> [PROBLEM REQUIREMENTS]:
What's wanted is a faithful retyping of every entry, pictures excluded.

> [SOURCE MATERIAL]:
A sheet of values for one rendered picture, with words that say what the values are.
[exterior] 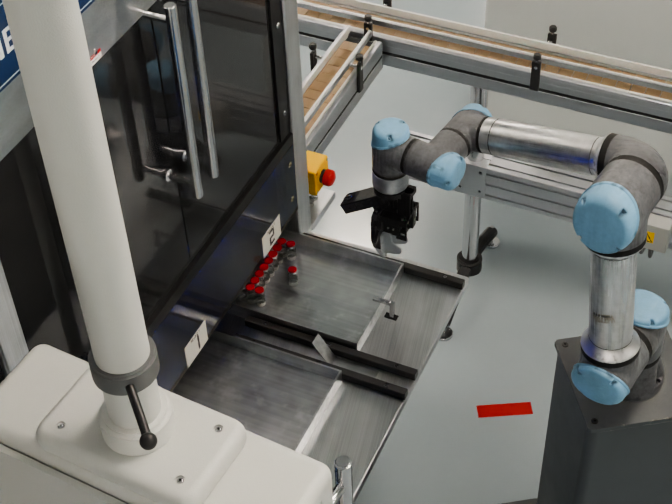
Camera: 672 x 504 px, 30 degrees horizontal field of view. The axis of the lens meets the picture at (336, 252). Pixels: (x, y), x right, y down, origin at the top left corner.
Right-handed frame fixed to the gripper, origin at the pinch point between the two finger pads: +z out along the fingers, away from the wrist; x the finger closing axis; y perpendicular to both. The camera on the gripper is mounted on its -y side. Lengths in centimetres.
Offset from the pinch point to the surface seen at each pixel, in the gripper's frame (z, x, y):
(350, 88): 7, 59, -34
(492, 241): 98, 110, -8
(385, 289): 11.4, -0.4, 1.0
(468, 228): 71, 86, -8
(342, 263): 11.4, 3.3, -11.2
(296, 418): 11.4, -41.0, -1.5
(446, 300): 11.6, 1.9, 14.7
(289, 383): 11.4, -33.3, -6.8
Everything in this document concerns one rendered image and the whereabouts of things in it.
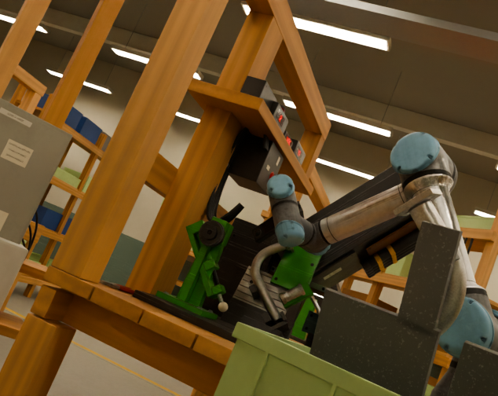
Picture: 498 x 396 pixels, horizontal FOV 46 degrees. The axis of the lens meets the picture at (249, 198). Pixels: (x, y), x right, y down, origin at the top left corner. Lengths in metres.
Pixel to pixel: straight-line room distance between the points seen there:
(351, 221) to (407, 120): 7.81
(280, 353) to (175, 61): 1.01
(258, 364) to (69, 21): 11.49
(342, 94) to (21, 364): 8.51
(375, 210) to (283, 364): 1.00
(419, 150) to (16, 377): 1.07
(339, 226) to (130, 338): 0.63
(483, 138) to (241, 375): 8.79
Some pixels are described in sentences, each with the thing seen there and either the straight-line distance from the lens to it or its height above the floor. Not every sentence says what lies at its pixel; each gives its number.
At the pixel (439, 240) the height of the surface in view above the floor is 1.13.
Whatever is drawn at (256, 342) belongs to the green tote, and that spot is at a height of 0.95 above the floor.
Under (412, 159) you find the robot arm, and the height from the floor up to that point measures 1.43.
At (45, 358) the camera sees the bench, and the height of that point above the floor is 0.68.
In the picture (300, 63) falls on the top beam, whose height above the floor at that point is 1.89.
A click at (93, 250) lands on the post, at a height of 0.95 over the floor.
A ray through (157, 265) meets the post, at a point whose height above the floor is 0.98.
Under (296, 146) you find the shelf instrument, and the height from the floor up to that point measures 1.59.
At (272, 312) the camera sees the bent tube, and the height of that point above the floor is 0.98.
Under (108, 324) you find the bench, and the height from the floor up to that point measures 0.81.
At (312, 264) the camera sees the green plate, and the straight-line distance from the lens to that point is 1.91.
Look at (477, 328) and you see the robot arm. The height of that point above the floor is 1.11.
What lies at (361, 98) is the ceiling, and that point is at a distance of 9.59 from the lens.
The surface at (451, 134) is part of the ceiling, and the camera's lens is 9.35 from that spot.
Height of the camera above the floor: 0.99
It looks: 9 degrees up
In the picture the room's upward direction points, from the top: 23 degrees clockwise
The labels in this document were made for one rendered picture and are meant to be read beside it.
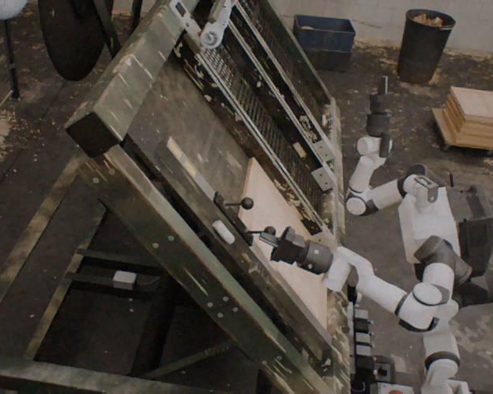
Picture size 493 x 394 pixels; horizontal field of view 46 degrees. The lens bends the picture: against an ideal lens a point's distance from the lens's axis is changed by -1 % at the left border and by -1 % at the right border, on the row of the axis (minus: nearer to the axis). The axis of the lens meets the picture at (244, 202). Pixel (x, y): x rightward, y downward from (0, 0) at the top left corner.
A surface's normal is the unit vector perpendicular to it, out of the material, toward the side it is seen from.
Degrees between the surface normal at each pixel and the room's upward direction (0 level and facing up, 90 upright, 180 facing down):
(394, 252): 0
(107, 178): 90
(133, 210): 90
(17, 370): 0
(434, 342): 90
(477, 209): 23
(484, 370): 0
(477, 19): 90
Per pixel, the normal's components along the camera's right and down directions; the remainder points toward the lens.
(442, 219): -0.30, -0.78
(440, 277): 0.15, -0.83
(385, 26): -0.04, 0.61
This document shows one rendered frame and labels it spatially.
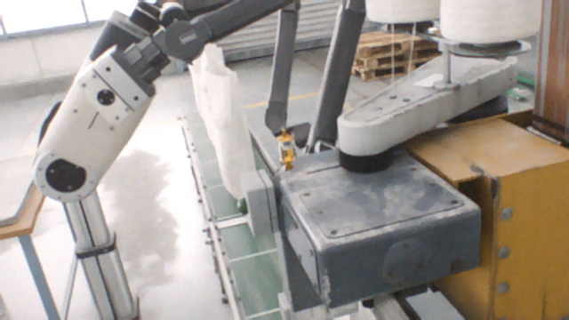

> [SOLUTION FOR THIS EXERCISE]:
A sheet of values for one rendered picture, with words that say what the values are.
[exterior] 
Camera: 672 x 504 px, 30 degrees horizontal field of view. The axis of the lens meets the picture at (336, 252). Pixels: (x, y), x right, y down, origin at the top left corner.
Right-handed frame fixed to the gripper, origin at the pinch point between the two finger pads: +z out along the fingers, away from the wrist; x the finger closing axis; y perpendicular to both. The camera on the gripper is mounted on its -y side. Lengths in centimetres.
Offset from the pinch point to the surface seen at each pixel, in the gripper's frame (z, x, y):
(350, 88): 7, 59, -34
(492, 241): 98, 110, -8
(385, 289): 11.4, -0.4, 1.0
(468, 228): 71, 86, -8
(342, 263): 11.4, 3.3, -11.2
(296, 418): 11.4, -41.0, -1.5
(446, 300): 11.6, 1.9, 14.7
(289, 383): 11.4, -33.3, -6.8
Everything in this document concerns one rendered image and the whereabouts of things in it.
Picture: 498 x 396 pixels, horizontal FOV 46 degrees. The axis of the lens meets the picture at (249, 198). Pixels: (x, y), x right, y down, origin at the top left corner. Lengths in metres.
Pixel to pixel: straight-line room distance between the points seen there:
(351, 221) to (407, 120): 7.81
(280, 353) to (175, 61): 1.01
(258, 364) to (69, 21): 11.49
(342, 94) to (21, 364): 8.51
(375, 210) to (283, 364): 1.00
(419, 150) to (16, 377): 1.07
(339, 226) to (130, 338): 0.63
(483, 138) to (241, 375): 8.79
Some pixels are described in sentences, each with the thing seen there and either the straight-line distance from the lens to it or its height above the floor. Not every sentence says what lies at its pixel; each gives its number.
At the pixel (439, 240) the height of the surface in view above the floor is 1.13.
Whatever is drawn at (256, 342) belongs to the green tote, and that spot is at a height of 0.95 above the floor.
Under (412, 159) you find the robot arm, and the height from the floor up to that point measures 1.43.
At (45, 358) the camera sees the bench, and the height of that point above the floor is 0.68.
In the picture (300, 63) falls on the top beam, whose height above the floor at that point is 1.89.
A click at (93, 250) lands on the post, at a height of 0.95 over the floor.
A ray through (157, 265) meets the post, at a point whose height above the floor is 0.98.
Under (296, 146) you find the shelf instrument, and the height from the floor up to that point measures 1.59.
At (272, 312) the camera sees the bent tube, and the height of that point above the floor is 0.98.
Under (108, 324) you find the bench, and the height from the floor up to that point measures 0.81.
At (312, 264) the camera sees the green plate, and the straight-line distance from the lens to that point is 1.91.
Look at (477, 328) and you see the robot arm. The height of that point above the floor is 1.11.
What lies at (361, 98) is the ceiling, and that point is at a distance of 9.59 from the lens.
The surface at (451, 134) is part of the ceiling, and the camera's lens is 9.35 from that spot.
Height of the camera above the floor: 0.99
It looks: 9 degrees up
In the picture the room's upward direction points, from the top: 23 degrees clockwise
The labels in this document were made for one rendered picture and are meant to be read beside it.
Picture size 493 x 394 pixels; horizontal field of view 46 degrees. The lens bends the picture: against an ideal lens a point's distance from the lens's axis is changed by -1 % at the left border and by -1 % at the right border, on the row of the axis (minus: nearer to the axis). The axis of the lens meets the picture at (244, 202). Pixel (x, y): x rightward, y downward from (0, 0) at the top left corner.
A surface's normal is the unit vector perpendicular to it, out of the material, toward the side it is seen from.
Degrees between the surface normal at each pixel and the room's upward direction (0 level and facing up, 90 upright, 180 facing down):
(394, 252): 0
(107, 178): 90
(133, 210): 90
(17, 370): 0
(434, 342): 90
(477, 209): 23
(484, 370): 0
(477, 19): 90
Per pixel, the normal's components along the camera's right and down directions; the remainder points toward the lens.
(442, 219): -0.30, -0.78
(440, 277): 0.15, -0.83
(385, 26): -0.04, 0.61
This document shows one rendered frame and labels it spatially.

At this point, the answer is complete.